[What you have to do] Return the lines of the listing below exactly as they appear, beginning at the one with "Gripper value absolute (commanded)" and stopping after the one with "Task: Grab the"; do not include pictures.

[The data]
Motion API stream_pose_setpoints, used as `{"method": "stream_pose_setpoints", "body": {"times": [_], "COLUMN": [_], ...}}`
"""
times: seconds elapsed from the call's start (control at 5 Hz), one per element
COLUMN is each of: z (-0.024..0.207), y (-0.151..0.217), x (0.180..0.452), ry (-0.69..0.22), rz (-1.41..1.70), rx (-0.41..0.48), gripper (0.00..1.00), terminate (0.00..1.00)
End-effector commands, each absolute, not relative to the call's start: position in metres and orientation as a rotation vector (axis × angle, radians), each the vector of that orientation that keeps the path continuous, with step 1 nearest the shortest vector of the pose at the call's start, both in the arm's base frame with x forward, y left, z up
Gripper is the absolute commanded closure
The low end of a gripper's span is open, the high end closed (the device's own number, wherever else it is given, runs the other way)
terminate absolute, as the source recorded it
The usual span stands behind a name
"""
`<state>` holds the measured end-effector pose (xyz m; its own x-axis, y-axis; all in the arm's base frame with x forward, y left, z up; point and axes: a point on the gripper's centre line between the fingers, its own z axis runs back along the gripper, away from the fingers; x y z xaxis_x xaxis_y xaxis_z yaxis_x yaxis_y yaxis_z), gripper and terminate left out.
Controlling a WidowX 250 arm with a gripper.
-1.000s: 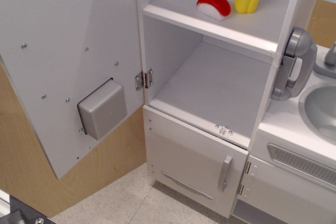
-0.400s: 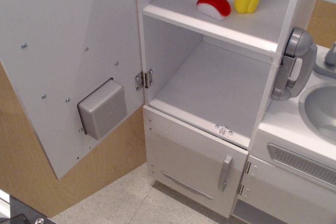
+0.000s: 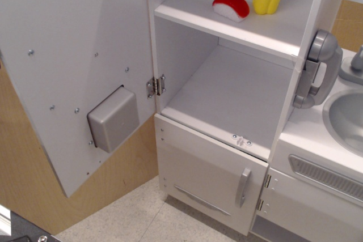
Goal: Close fridge
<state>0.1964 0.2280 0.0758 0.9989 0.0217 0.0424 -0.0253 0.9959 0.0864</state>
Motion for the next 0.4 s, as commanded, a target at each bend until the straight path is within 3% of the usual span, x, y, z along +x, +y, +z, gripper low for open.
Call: {"method": "stream_pose_setpoints", "body": {"times": [0.0,0.2], "z": [0.082,0.075], "y": [0.185,0.153], "x": [0.173,0.168], "ry": [-0.009,-0.014], "rz": [-0.200,-0.246], "rx": [0.148,0.129], "gripper": [0.00,0.00], "terminate": [0.00,0.00]}}
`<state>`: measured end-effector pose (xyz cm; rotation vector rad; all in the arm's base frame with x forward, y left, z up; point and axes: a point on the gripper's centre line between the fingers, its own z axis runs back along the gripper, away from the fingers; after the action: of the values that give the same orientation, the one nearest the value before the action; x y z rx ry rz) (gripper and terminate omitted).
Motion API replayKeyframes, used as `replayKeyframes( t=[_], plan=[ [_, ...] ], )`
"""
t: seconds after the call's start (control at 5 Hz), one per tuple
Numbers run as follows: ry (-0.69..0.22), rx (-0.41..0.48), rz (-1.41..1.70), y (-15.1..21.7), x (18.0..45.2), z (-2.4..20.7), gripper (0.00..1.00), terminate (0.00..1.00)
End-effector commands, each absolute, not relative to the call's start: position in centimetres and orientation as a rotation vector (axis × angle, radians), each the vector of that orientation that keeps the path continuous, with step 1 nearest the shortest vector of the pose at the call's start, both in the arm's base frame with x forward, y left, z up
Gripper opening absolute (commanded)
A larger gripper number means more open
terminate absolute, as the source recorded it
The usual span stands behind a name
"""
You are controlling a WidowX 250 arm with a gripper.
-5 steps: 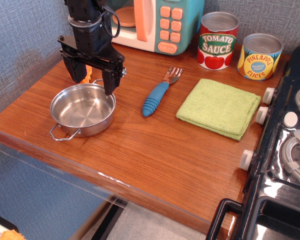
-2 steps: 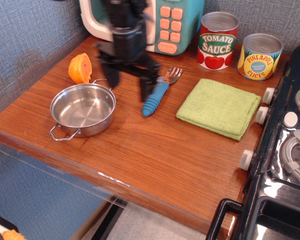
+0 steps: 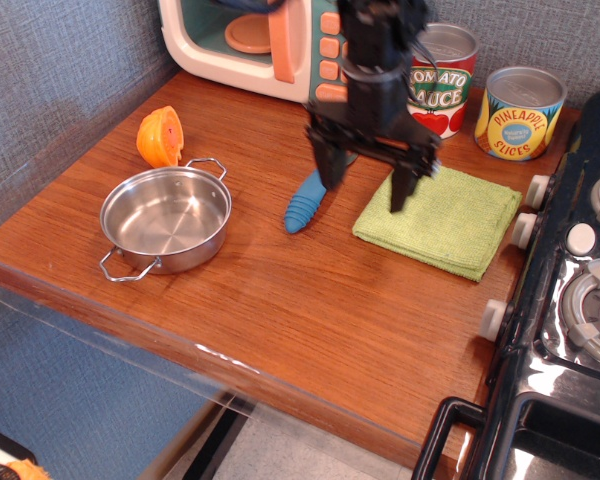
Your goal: Move the cloth the the front to the right of the pot
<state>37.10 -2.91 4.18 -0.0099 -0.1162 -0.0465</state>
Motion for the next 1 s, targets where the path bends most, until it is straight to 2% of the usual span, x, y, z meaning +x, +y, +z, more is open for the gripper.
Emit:
replayKeyframes(
  t=[0.0, 0.4, 0.8],
  plan=[
    [-0.18, -0.038, -0.042, -5.2, 40.7, 3.8, 1.0, 0.0],
    [-0.233, -0.045, -0.101, -7.3, 40.0, 6.1, 1.0, 0.0],
    [-0.204, -0.044, -0.14, -8.9, 40.1, 5.9, 1.0, 0.0]
  ],
)
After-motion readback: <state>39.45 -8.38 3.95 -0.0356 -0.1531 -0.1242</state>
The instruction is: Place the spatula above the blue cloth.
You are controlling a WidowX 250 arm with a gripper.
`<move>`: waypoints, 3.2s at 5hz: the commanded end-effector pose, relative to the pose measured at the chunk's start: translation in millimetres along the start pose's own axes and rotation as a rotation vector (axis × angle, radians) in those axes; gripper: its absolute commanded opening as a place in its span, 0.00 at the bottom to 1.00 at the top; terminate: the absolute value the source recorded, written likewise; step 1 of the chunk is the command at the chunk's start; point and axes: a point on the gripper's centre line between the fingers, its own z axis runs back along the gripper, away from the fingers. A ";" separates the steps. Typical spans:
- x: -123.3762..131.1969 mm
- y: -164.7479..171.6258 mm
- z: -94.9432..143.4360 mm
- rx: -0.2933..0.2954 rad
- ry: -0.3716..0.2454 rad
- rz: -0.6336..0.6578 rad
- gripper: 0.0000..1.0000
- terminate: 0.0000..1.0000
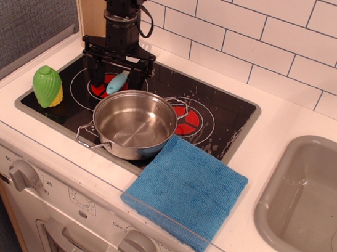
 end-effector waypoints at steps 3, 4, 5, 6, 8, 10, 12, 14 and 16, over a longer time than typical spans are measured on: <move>-4.1 -3.6 60.0 0.060 -0.133 -0.055 0.00 0.00; 3.1 -36.4 90.6 0.058 -0.210 -0.118 0.00 0.00; 7.2 -89.3 96.6 0.037 -0.239 -0.241 0.00 0.00; 0.8 -140.2 86.9 0.009 -0.226 -0.367 0.00 0.00; -29.1 -202.0 49.5 -0.006 -0.116 -0.364 0.00 0.00; -46.5 -199.0 17.7 -0.034 -0.026 -0.284 0.00 0.00; -55.8 -189.5 25.4 -0.046 -0.065 -0.277 0.00 0.00; -57.3 -177.5 30.8 -0.039 -0.069 -0.266 0.00 0.00; -46.3 -166.2 39.2 -0.038 -0.121 -0.246 0.00 0.00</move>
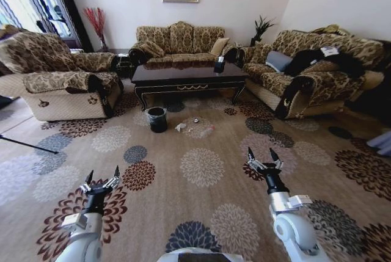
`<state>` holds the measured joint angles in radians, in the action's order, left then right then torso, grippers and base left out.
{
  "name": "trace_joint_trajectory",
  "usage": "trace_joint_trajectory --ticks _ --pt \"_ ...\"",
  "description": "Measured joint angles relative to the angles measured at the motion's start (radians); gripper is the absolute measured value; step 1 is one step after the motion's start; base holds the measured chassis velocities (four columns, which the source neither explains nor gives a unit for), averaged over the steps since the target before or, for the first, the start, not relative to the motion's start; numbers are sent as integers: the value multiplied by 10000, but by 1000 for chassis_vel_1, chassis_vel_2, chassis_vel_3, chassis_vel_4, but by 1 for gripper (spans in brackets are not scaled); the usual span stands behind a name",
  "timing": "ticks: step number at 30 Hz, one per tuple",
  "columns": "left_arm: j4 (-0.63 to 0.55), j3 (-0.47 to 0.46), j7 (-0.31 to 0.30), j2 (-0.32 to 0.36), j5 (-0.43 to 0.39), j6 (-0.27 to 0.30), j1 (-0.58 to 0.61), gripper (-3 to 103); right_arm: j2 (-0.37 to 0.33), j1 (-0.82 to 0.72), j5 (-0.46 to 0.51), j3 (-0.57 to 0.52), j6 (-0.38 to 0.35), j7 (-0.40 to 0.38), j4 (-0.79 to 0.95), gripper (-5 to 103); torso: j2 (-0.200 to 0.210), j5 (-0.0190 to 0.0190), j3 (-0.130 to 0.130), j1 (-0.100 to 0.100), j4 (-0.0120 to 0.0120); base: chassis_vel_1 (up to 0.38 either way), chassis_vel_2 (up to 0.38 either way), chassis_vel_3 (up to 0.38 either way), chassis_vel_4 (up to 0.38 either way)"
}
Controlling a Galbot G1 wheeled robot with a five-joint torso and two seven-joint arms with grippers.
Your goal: Move to the front of the table and pick up the trash from the floor, then place it into the trash bin.
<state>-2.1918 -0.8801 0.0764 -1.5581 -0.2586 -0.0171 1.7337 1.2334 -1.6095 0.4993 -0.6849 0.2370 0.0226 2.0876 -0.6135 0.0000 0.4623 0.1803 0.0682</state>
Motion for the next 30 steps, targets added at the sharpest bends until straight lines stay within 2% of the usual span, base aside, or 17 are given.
trace_joint_trajectory --ticks 24,30 --pt "-52 22 7 -44 45 -128 136 100 -23 -32 -20 -2 39 0 12 100 974 0 -569 -401 0 0 0 0 0" --pt "-58 -9 41 -42 148 -173 193 100 -21 -35 -29 6 52 0 12 100 1098 0 -641 -454 0 0 0 0 0"
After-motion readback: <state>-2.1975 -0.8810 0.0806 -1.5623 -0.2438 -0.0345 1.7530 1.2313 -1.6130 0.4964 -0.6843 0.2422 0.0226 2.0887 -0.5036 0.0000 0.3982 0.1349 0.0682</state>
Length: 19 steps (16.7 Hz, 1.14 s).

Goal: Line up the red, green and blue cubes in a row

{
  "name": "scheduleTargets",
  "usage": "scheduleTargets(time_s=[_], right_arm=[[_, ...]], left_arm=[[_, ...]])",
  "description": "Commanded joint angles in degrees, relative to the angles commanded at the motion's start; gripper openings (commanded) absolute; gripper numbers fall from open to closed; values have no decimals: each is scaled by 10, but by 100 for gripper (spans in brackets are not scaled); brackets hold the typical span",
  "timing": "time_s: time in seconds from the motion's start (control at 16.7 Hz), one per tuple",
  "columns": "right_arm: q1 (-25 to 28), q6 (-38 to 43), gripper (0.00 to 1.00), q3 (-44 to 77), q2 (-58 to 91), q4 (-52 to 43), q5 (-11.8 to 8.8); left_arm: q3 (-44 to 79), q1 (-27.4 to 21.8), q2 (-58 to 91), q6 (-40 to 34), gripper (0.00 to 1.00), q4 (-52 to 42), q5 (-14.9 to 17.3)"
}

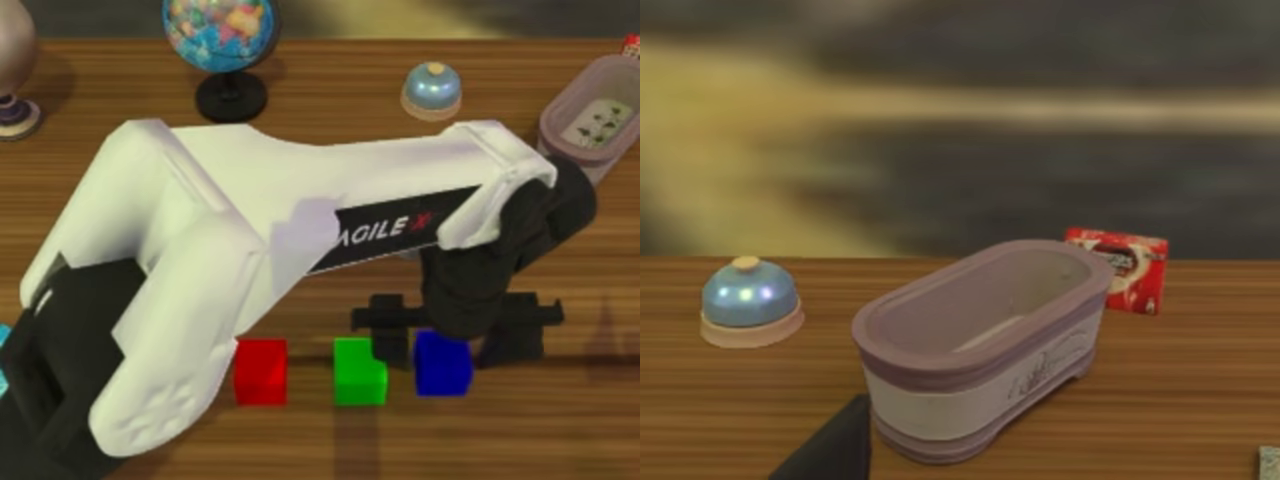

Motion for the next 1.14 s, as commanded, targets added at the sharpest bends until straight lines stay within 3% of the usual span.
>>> scheduleTargets(time_s=[0.6, 1.14], right_arm=[[0, 0, 100, 0, 0, 0, 0], [0, 0, 100, 0, 0, 0, 0]], left_arm=[[2, 0, 0, 0, 100, -2, 0], [129, 10, -17, -2, 100, -146, 0]])
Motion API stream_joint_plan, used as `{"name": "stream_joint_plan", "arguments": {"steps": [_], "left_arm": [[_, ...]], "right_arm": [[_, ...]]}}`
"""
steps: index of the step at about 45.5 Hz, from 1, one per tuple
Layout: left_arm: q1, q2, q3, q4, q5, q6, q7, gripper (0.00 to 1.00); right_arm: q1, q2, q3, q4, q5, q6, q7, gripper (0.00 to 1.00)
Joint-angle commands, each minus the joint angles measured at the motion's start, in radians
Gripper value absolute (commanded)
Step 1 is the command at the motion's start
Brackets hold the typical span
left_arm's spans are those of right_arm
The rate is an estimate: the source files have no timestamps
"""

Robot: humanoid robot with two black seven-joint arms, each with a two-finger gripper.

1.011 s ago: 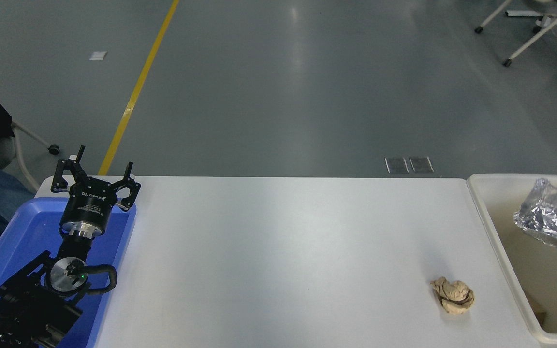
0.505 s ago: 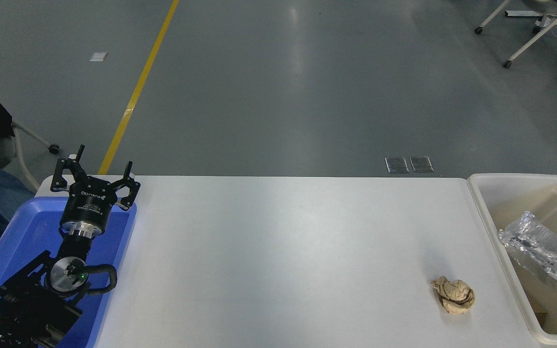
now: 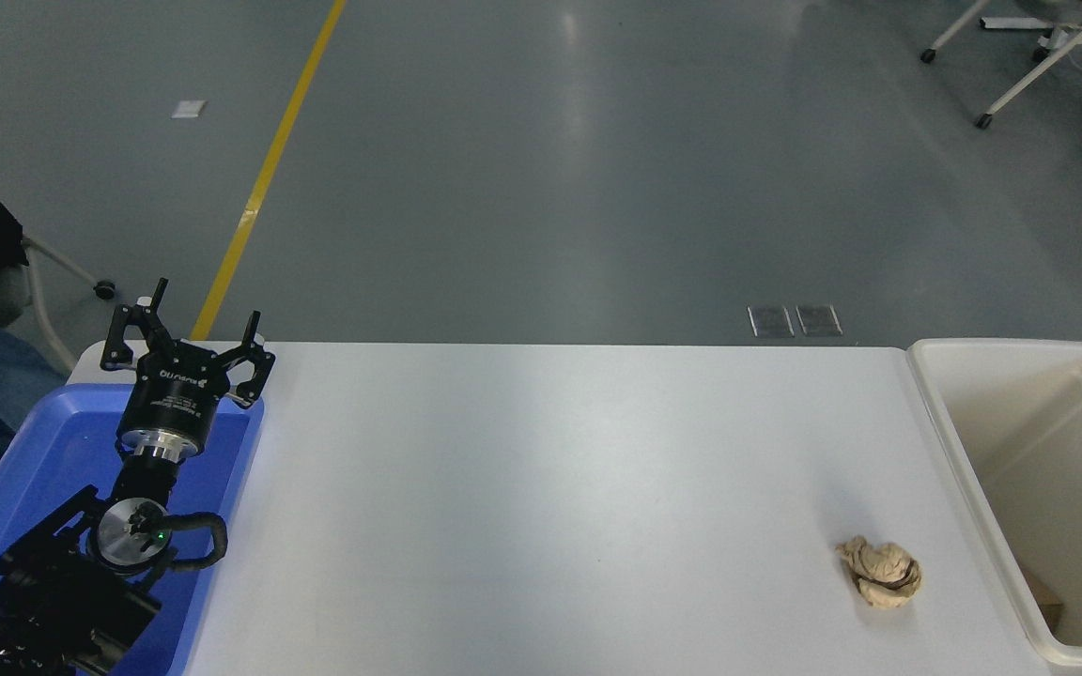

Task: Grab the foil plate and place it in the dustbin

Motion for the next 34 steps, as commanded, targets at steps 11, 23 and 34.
{"name": "stream_joint_plan", "arguments": {"steps": [11,23,34], "left_arm": [[0.003,0.000,0.000,0.001,-0.003,0.004,-0.003,1.00],[0.003,0.000,-0.001,0.001,-0.003,0.005,-0.003,1.00],[0.003,0.000,-0.001,0.001,-0.003,0.007,-0.004,1.00]], "right_arm": [[0.666,0.258,-0.284,0.469,0.304,0.409,-0.006,1.00],[0.771,0.377,-0.284,0.494,0.404,0.448,-0.006,1.00],[0.804,0.400,-0.292,0.493,0.412,0.448,-0.006,1.00]]}}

[Finished task]
Gripper value absolute (commanded)
Step 1 is the command at the motion's start
Brackets hold the typical span
left_arm's spans are those of right_arm
The rate is an estimate: the source files have no timestamps
"""

Robot: humanoid robot with two black seven-joint arms, each with a two-finger gripper.

1.011 s ago: 
0.505 s ago: 
now: 

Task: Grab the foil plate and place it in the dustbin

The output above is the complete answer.